:: Activity ::
As the answer, set down the lines below from the one containing "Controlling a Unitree" through the one containing "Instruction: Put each", exactly and inclusively, and no others.

:: Raw data ::
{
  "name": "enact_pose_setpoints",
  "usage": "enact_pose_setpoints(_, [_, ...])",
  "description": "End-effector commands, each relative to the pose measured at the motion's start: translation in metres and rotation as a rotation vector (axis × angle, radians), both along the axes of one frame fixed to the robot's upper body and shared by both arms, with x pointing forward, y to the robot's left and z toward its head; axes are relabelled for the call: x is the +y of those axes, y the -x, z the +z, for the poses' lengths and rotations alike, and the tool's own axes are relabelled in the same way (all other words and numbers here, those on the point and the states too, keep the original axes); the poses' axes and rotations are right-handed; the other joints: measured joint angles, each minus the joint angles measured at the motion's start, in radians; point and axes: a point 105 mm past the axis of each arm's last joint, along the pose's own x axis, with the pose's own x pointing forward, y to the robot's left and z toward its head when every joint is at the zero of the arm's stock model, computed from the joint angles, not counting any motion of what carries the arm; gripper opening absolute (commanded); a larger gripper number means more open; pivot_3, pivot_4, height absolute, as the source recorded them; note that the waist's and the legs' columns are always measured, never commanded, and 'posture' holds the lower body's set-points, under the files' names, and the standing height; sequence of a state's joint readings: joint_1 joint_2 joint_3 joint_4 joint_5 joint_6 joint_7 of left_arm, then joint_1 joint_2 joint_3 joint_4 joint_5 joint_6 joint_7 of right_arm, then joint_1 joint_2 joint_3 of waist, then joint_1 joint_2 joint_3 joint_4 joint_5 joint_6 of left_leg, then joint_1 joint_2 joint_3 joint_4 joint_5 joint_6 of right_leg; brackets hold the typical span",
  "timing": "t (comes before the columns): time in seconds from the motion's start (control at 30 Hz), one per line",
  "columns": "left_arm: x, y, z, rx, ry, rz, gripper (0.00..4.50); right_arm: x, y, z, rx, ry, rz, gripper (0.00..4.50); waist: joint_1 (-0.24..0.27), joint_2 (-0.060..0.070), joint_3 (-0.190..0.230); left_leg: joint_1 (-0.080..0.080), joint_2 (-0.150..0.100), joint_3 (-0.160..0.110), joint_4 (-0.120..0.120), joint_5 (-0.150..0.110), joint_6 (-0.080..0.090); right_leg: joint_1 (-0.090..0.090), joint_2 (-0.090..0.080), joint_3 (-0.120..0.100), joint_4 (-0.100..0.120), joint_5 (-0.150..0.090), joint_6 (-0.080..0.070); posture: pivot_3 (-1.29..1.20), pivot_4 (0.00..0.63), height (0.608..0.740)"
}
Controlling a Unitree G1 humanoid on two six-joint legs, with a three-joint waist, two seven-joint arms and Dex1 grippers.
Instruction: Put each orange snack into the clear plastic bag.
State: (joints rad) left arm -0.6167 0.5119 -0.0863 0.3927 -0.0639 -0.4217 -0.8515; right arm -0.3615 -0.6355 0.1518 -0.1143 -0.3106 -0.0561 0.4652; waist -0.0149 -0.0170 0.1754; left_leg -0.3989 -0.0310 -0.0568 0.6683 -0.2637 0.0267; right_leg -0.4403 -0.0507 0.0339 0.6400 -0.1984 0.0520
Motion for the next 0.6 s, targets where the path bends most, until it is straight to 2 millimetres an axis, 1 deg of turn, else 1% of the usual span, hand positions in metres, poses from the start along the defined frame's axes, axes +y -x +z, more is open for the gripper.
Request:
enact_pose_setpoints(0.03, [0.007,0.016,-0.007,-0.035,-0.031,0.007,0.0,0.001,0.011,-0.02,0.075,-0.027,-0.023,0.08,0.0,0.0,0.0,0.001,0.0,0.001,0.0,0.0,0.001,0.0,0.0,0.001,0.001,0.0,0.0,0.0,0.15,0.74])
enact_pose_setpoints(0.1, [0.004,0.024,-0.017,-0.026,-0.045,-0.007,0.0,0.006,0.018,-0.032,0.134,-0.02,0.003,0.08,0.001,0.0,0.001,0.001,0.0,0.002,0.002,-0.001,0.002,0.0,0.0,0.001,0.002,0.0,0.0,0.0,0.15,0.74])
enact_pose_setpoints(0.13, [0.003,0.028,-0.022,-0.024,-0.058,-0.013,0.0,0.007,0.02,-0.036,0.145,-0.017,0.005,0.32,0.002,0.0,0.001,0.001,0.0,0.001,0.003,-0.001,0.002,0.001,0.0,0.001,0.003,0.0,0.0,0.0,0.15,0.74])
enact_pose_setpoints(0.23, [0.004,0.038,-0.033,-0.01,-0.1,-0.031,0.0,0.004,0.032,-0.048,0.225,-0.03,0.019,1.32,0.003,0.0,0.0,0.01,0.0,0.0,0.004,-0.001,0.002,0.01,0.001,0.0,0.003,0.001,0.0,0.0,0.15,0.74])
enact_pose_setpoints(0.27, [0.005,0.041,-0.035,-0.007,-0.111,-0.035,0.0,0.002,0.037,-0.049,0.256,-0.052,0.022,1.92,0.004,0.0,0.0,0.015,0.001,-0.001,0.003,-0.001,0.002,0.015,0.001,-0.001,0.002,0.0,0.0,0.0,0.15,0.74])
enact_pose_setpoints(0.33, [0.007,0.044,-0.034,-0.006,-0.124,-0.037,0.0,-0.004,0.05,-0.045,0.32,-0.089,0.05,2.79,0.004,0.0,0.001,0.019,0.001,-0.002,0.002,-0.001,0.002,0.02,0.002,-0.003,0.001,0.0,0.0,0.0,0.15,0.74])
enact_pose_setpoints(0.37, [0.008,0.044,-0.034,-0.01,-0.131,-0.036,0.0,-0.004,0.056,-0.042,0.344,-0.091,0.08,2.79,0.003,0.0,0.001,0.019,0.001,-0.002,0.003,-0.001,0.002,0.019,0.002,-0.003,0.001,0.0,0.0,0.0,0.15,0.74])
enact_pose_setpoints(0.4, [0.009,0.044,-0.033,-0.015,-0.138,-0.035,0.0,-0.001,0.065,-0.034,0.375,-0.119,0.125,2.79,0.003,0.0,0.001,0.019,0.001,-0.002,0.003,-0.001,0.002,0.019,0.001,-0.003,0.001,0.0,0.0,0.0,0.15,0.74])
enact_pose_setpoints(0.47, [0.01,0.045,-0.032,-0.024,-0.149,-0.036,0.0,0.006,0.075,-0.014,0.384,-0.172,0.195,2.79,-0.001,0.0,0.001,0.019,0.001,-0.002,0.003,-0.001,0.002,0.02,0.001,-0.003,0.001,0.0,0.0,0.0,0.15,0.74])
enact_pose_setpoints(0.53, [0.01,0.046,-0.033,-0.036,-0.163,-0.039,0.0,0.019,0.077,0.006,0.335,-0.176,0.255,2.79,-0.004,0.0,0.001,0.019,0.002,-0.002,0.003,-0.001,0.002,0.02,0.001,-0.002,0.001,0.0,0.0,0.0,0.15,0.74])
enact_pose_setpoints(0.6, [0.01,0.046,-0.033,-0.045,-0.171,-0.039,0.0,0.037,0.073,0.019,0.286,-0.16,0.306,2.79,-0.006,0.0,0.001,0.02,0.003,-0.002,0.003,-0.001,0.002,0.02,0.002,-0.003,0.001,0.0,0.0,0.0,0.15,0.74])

:: Result of the exercise ::
Controlling a Unitree G1 humanoid on two six-joint legs, with a three-joint waist, two seven-joint arms and Dex1 grippers.
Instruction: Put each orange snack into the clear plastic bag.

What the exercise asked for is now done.